Caso 2: allenamento serale
Per chi si allena dopo le 19:00, l’orario è indicato per sfuggire dal caldo in estate. Sprecate meno tempo possibile a cucinare, se sapete di dovervi alzare presto. Ad esempio: latte e biscotti secchi, pane con marmellata e uovo sodo o prosciutto cotto (possibilmente senza nitriti), un pezzo piccolo di formaggio, yogurt. Quello che conta è non appesantirsi e fare una colazione un po’ più abbondante, seguendo questi dettami. Se l’allenamento è particolarmente tardi, però, il sonno può comunque rimanere disturbato. Cioè, se finite alle 22:00, difficilmente riuscirete ad andare a dormire a un orario decente. Finendo alle 22:00, dovreste considerare almeno la una per andare a dormire. In teoria, in un allenamento tardi non è del tutto vietato tirare un po’, ma magari non forzate troppo e limitatevi sempre a un progressivo o a un lento di un’ora. Potete tirare, ma cum grano salis, ogni tanto. Niente gare o ripetute! Se i vostri orari sono quelli, o li cambiate (tipo al mattino presto) o fatevi furbi e dedicate altre giornate per determinate prove che sapete disturberanno il vostro sonno! Poi, ovvio, se siete nottambuli o fate il turno di lavoro di notte, potete anche fregarvene. Chi esce tardi da lavoro perché ha una pausa pranzo disgraziatamente lunga (quella di 2 ore che ha un mio amico ad esempio), ma che non permette di fare un allenamento completo considerando doccia e mangiare, adotterà una soluzione ben pianificata. Per loro, la soluzione è sfruttare il week-end facendo un allenamento di qualità o ripetute e un lento in due giorni (di fine settimana, si intende, cioè sabato e domenica). Dopodiché, avremo due giorni infrasettimanali da “sacrificare” dove faremo il massimo per ottimizzare il tempo post-allenamento per poter andare a dormire a un orario decente.

Caso 3: gara serale
Solo brevi distanze, fino ai 5000 m al massimo. Se sapete di dovervi alzare presto il giorno dopo, evitate proprio di gareggiare o accettate di farlo solo una tantum, come eccezione, sapendo che il giorno dopo potreste ridurvi a degli zombie. Nell’articolo “A che ora allenarsi?” ho spiegato perché la fascia oraria preferibile per gareggiare non è la sera.

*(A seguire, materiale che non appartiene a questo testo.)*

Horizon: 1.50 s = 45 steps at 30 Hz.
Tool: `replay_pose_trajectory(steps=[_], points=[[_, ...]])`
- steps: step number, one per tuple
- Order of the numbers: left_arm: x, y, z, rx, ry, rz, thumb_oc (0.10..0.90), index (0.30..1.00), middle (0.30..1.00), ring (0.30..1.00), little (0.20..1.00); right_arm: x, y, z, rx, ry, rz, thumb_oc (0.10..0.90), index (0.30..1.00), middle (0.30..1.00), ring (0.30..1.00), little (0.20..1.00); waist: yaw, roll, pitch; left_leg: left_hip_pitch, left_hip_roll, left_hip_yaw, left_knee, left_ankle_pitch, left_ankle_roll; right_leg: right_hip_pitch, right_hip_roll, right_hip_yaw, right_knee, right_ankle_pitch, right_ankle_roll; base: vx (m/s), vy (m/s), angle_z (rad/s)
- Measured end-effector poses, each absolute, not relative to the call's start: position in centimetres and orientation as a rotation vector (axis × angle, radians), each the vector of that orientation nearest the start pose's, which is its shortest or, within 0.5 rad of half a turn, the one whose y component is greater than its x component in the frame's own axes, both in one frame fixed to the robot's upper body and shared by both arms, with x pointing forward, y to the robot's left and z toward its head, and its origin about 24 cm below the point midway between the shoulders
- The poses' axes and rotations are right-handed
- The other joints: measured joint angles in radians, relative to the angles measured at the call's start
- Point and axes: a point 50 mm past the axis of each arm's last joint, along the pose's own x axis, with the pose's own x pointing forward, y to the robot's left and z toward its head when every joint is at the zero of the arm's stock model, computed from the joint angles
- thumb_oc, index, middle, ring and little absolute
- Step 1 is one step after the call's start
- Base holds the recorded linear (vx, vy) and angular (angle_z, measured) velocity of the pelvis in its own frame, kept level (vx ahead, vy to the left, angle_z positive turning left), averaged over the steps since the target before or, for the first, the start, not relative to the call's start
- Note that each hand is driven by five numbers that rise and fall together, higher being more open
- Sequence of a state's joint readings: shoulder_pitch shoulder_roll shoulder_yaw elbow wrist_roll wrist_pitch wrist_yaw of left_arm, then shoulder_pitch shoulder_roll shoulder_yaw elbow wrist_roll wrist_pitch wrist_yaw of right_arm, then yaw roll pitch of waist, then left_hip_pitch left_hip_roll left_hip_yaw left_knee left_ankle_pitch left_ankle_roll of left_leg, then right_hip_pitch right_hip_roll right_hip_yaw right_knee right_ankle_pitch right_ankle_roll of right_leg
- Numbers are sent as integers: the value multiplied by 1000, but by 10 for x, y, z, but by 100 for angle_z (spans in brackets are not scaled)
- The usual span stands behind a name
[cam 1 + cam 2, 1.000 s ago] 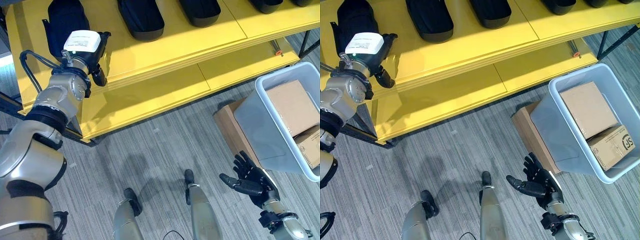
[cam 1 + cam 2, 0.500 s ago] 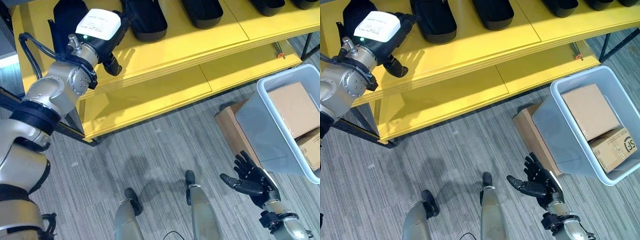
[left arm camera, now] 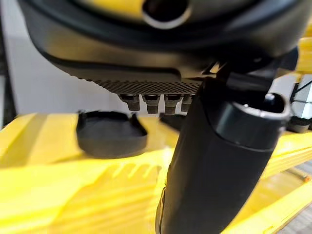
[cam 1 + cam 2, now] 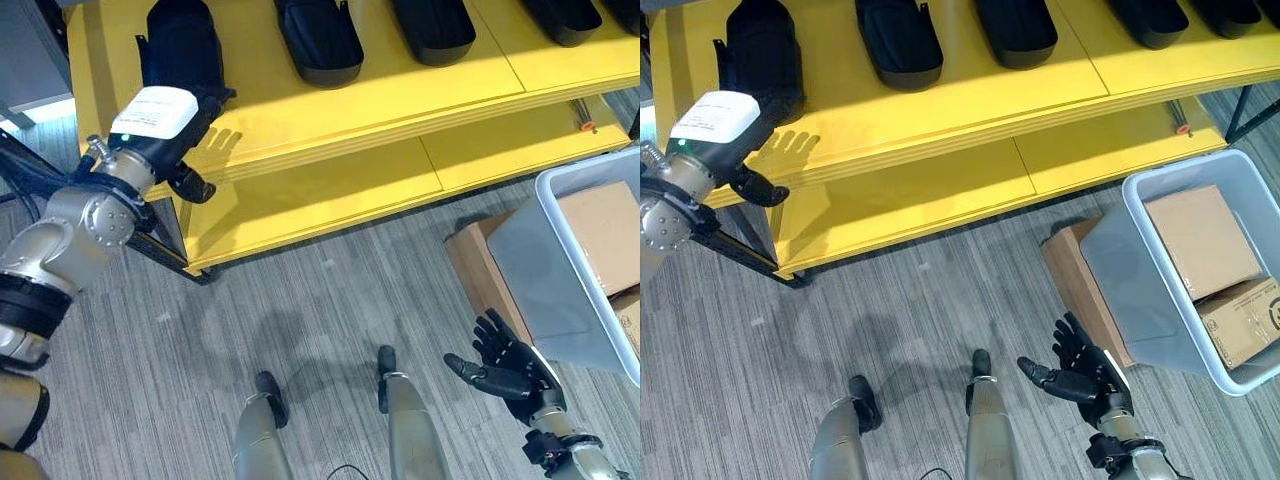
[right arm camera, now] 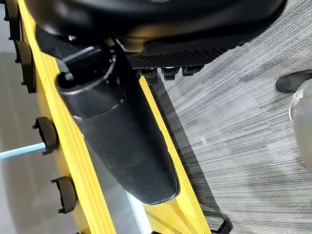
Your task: Move parts from the plastic box to the shelf.
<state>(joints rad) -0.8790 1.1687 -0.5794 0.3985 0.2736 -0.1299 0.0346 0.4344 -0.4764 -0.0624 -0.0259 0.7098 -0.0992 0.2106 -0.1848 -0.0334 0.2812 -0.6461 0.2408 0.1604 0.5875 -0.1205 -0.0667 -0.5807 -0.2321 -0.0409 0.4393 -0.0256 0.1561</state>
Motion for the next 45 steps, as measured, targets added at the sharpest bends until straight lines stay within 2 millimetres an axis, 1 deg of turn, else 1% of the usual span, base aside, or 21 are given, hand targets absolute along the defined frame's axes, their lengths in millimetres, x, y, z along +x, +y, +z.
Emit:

Per chi, a causa degli impegni, ha solo un’oretta al massimo a disposizione post-lavoro, consiglio il fondo progressivo come allenamento efficace per il wellrunner. Così facendo, in un’ora di allenamento avete compreso tutto. Probabilmente per molte persone è proprio questo l’allenamento “master” da fare al tardo pomeriggio, dopo la giornata in università o a lavoro.

Dal discorso fatto, si evince che il lavoro, i ritmi e i doveri sociali rendono per molti della popolazione impossibile un allenamento particolarmente meticoloso (ecco perché sono stato relativamente buonista nell’articolo su corsa ed età fisica!), ma salutisticamente la soluzione c’è sempre e basta in abbondanza per riuscire sempre a introdurre delle prove di qualità o più intense. C’è poi da dire che in tanti sono fin troppo stanchi e crollano alla sera, mentre altri sono più “adrenalinici” per propria predisposizione e psiche. Si deve dunque considerare anche il livello di attività giornaliera complessiva e il grado di allenamento, la soggettività e la comodità personali. Taratevi con l’esperienza e la conoscenza di voi stessi. Un conto è essere carichi per una gara e un altro fare un tranquillo fondo lento o un progressivo post-lavoro. I tipi di attività citati sono chiaramente diversi! Decidete voi in che senso, questo è personale, ma ricordatevi che la differenza c’è. È vero quello che in molti dicono sugli sportivi, cioè che lo sportivo deve imparare a diventare un “orologio umano”!